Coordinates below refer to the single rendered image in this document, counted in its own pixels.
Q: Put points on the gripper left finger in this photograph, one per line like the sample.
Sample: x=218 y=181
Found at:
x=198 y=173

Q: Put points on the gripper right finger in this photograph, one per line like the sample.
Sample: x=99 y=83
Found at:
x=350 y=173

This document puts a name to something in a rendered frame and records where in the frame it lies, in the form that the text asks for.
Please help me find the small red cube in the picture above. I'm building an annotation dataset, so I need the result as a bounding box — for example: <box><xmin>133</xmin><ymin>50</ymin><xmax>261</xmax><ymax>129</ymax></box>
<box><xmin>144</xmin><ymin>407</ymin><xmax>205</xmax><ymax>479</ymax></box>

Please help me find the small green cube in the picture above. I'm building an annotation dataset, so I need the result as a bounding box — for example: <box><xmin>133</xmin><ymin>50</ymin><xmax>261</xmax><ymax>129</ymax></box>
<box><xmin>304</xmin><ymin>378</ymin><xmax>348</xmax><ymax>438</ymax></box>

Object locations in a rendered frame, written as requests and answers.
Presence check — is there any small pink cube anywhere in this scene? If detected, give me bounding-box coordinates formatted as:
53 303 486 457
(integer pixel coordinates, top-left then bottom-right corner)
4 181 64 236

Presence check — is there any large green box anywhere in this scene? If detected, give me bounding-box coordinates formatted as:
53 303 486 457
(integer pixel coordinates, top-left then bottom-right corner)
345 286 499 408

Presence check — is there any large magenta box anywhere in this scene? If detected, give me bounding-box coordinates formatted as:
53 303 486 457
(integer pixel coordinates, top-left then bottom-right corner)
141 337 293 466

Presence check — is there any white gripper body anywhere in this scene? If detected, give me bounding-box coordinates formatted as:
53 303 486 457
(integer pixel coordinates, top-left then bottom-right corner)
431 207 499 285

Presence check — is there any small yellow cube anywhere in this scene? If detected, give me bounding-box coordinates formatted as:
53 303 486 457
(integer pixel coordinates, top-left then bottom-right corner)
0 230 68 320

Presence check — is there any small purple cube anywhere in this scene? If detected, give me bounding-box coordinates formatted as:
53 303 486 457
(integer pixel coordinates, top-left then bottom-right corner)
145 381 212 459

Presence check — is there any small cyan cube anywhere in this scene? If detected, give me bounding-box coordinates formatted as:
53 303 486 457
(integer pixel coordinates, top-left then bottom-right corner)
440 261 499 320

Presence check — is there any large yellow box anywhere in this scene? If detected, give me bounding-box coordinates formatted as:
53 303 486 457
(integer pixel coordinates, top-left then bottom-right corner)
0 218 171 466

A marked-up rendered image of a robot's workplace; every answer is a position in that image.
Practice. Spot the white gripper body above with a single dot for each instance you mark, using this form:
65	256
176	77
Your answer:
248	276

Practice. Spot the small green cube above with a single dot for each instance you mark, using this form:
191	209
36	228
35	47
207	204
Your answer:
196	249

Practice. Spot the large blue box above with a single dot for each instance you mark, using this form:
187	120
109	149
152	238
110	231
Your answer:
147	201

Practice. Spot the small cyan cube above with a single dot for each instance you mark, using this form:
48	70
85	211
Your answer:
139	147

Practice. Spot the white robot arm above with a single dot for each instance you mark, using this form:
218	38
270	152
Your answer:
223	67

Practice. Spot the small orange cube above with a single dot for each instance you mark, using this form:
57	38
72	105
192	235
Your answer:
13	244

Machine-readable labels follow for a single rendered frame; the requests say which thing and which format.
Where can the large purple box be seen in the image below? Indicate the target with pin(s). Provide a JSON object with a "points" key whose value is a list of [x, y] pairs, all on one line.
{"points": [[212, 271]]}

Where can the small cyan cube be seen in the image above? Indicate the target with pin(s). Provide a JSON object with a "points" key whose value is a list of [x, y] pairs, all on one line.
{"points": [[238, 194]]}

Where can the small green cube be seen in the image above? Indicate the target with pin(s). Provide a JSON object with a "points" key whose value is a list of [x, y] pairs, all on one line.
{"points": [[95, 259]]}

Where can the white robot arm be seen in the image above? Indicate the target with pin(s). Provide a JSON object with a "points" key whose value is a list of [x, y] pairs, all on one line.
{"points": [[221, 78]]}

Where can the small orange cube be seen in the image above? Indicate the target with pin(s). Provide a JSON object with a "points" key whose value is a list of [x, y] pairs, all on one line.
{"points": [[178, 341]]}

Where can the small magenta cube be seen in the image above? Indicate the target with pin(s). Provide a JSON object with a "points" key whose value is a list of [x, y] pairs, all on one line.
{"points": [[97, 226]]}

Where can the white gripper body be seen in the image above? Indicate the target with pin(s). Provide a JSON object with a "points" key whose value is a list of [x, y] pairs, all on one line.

What is being asked: Retype the listing above without a single difference.

Result of this exercise:
Coordinates below refer to the single rendered image in this document, counted in its own pixels.
Q: Put points on the gripper left finger in this photograph, one per line like the sample.
Sample: x=218 y=181
Found at:
x=198 y=173

Q: Put points on the gripper right finger in this photograph, one per line like the sample.
Sample: x=99 y=83
Found at:
x=350 y=173

This document puts a name to something in a rendered frame and records where in the frame it lies, in the form that the text asks for.
Please help me find the small red cube in the picture above. I'm building an annotation dataset, so I need the result as a bounding box — for example: <box><xmin>133</xmin><ymin>50</ymin><xmax>261</xmax><ymax>129</ymax></box>
<box><xmin>144</xmin><ymin>407</ymin><xmax>205</xmax><ymax>479</ymax></box>

Please help me find the small green cube in the picture above. I'm building an annotation dataset, so I need the result as a bounding box — for example: <box><xmin>133</xmin><ymin>50</ymin><xmax>261</xmax><ymax>129</ymax></box>
<box><xmin>304</xmin><ymin>378</ymin><xmax>348</xmax><ymax>438</ymax></box>

Object locations in a rendered frame, written as requests and answers.
Presence check — is there any small pink cube anywhere in this scene? If detected, give me bounding-box coordinates formatted as:
53 303 486 457
(integer pixel coordinates, top-left then bottom-right corner)
4 181 64 236

Presence check — is there any large green box anywhere in this scene? If detected, give me bounding-box coordinates formatted as:
53 303 486 457
(integer pixel coordinates, top-left then bottom-right corner)
345 286 499 408

Presence check — is there any large magenta box anywhere in this scene? If detected, give me bounding-box coordinates formatted as:
53 303 486 457
(integer pixel coordinates, top-left then bottom-right corner)
141 337 293 466

Presence check — is there any white gripper body anywhere in this scene? If detected, give me bounding-box coordinates formatted as:
53 303 486 457
(integer pixel coordinates, top-left then bottom-right corner)
431 207 499 285

Presence check — is there any small yellow cube anywhere in this scene? If detected, give me bounding-box coordinates formatted as:
53 303 486 457
(integer pixel coordinates, top-left then bottom-right corner)
0 230 68 320

Presence check — is there any small purple cube anywhere in this scene? If detected, give me bounding-box coordinates formatted as:
53 303 486 457
(integer pixel coordinates, top-left then bottom-right corner)
145 381 212 459

Presence check — is there any small cyan cube anywhere in this scene? If detected, give me bounding-box coordinates formatted as:
53 303 486 457
(integer pixel coordinates, top-left then bottom-right corner)
440 261 499 320

Presence check — is there any large yellow box anywhere in this scene? If detected, give me bounding-box coordinates formatted as:
53 303 486 457
(integer pixel coordinates, top-left then bottom-right corner)
0 218 171 466

A marked-up rendered image of a robot's workplace; every answer is a position in that image.
Practice. Spot the white gripper body above with a single dot for each instance you mark, using this form:
65	256
176	77
Your answer:
248	276

Practice. Spot the small green cube above with a single dot for each instance you mark, using this form:
191	209
36	228
35	47
207	204
Your answer:
196	249

Practice. Spot the large blue box above with a single dot for each instance you mark, using this form:
187	120
109	149
152	238
110	231
Your answer:
147	201

Practice. Spot the small cyan cube above with a single dot for each instance you mark, using this form:
48	70
85	211
Your answer:
139	147

Practice. Spot the white robot arm above with a single dot for each instance you mark, using this form:
218	38
270	152
Your answer:
223	67

Practice. Spot the small orange cube above with a single dot for each instance you mark, using this form:
57	38
72	105
192	235
Your answer:
13	244

Machine-readable labels follow for a single rendered frame; the requests say which thing and which format.
Where can the large purple box be seen in the image below? Indicate the target with pin(s). Provide a JSON object with a "points" key whose value is a list of [x, y] pairs, all on one line.
{"points": [[212, 271]]}

Where can the small cyan cube be seen in the image above? Indicate the target with pin(s). Provide a JSON object with a "points" key whose value is a list of [x, y] pairs, all on one line.
{"points": [[238, 194]]}

Where can the small green cube be seen in the image above? Indicate the target with pin(s). Provide a JSON object with a "points" key whose value is a list of [x, y] pairs, all on one line.
{"points": [[95, 259]]}

Where can the white robot arm be seen in the image above? Indicate the target with pin(s). Provide a JSON object with a "points" key whose value is a list of [x, y] pairs, all on one line.
{"points": [[221, 78]]}

Where can the small orange cube be seen in the image above? Indicate the target with pin(s). Provide a JSON object with a "points" key whose value is a list of [x, y] pairs, all on one line.
{"points": [[178, 341]]}

Where can the small magenta cube be seen in the image above? Indicate the target with pin(s). Provide a JSON object with a "points" key whose value is a list of [x, y] pairs, all on one line.
{"points": [[97, 226]]}

Where can the white gripper body be seen in the image above? Indicate the target with pin(s). Provide a JSON object with a "points" key whose value is a list of [x, y] pairs, all on one line.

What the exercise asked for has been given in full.